▶ Exercise brief
In this exercise, print only the lines from the line with "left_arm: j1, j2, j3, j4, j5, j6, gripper" to the last line of the data below, inclusive. Any pictures should be left out.

▶ Provided data
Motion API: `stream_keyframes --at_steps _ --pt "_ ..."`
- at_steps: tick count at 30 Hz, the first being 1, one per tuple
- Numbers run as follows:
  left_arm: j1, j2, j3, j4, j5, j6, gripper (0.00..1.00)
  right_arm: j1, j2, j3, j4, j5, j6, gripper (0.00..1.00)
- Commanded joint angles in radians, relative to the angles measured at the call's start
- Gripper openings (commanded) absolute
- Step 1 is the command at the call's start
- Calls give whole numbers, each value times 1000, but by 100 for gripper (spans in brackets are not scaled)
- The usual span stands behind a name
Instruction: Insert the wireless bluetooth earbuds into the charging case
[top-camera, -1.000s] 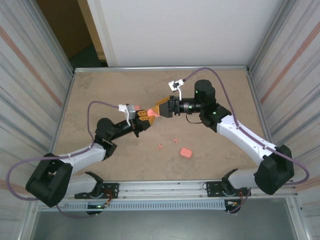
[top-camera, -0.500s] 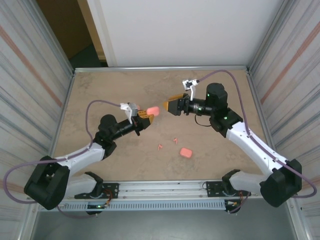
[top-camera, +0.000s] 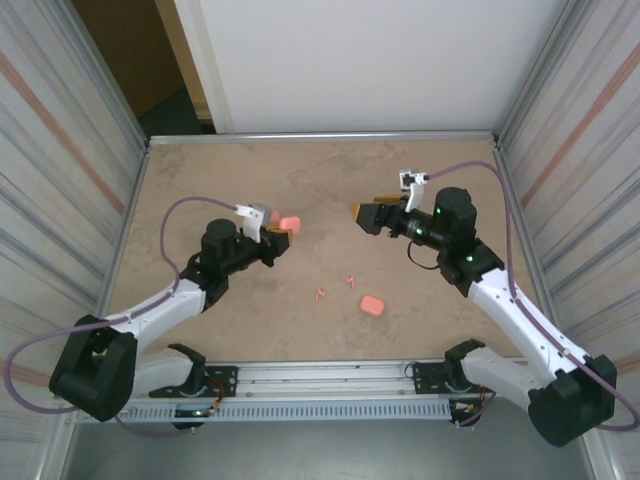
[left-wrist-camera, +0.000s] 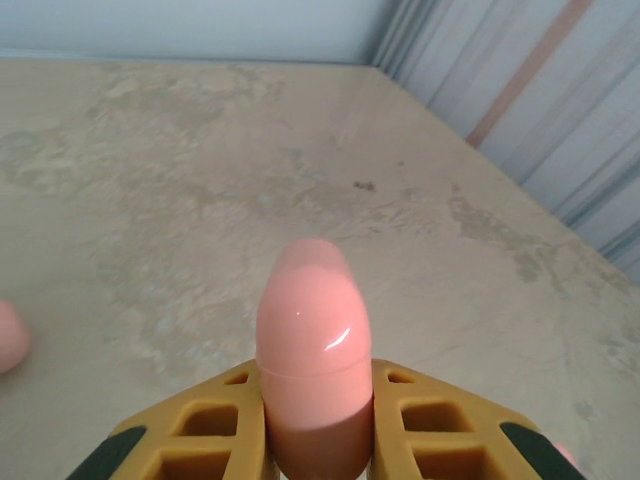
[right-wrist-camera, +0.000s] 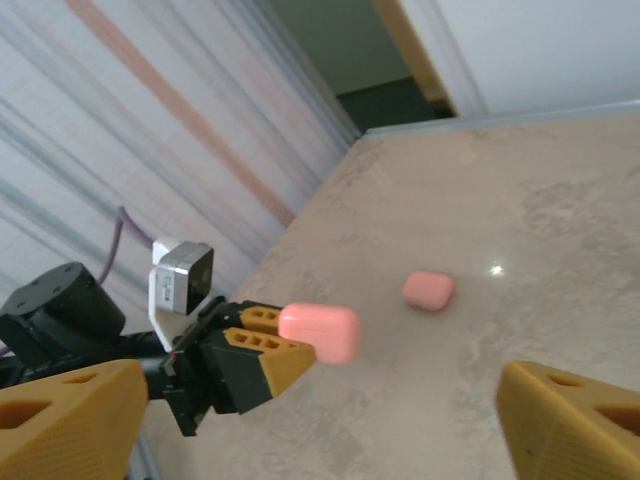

▶ Written reply
  left_arm: j1, j2, j3, j4, j5, j6, gripper (0.00..1.00)
  right_arm: j1, j2, j3, j4, j5, j6, gripper (0.00..1.00)
- Commanded joint angles in radians, relative to the angles measured at the call's start
- Gripper openings (commanded) absolute
- Step 1 is the command at the call's start
- Calls give whole numbers, each value times 1000, but by 100 for gripper (spans in brackets are not scaled)
- The usual span stands behind a name
Instruction: Insert the wireless bluetooth earbuds into the charging case
[top-camera, -1.000s] 
[top-camera, -0.500s] 
[top-camera, +0.000s] 
[left-wrist-camera, +0.000s] 
[right-wrist-camera, +0.000s] 

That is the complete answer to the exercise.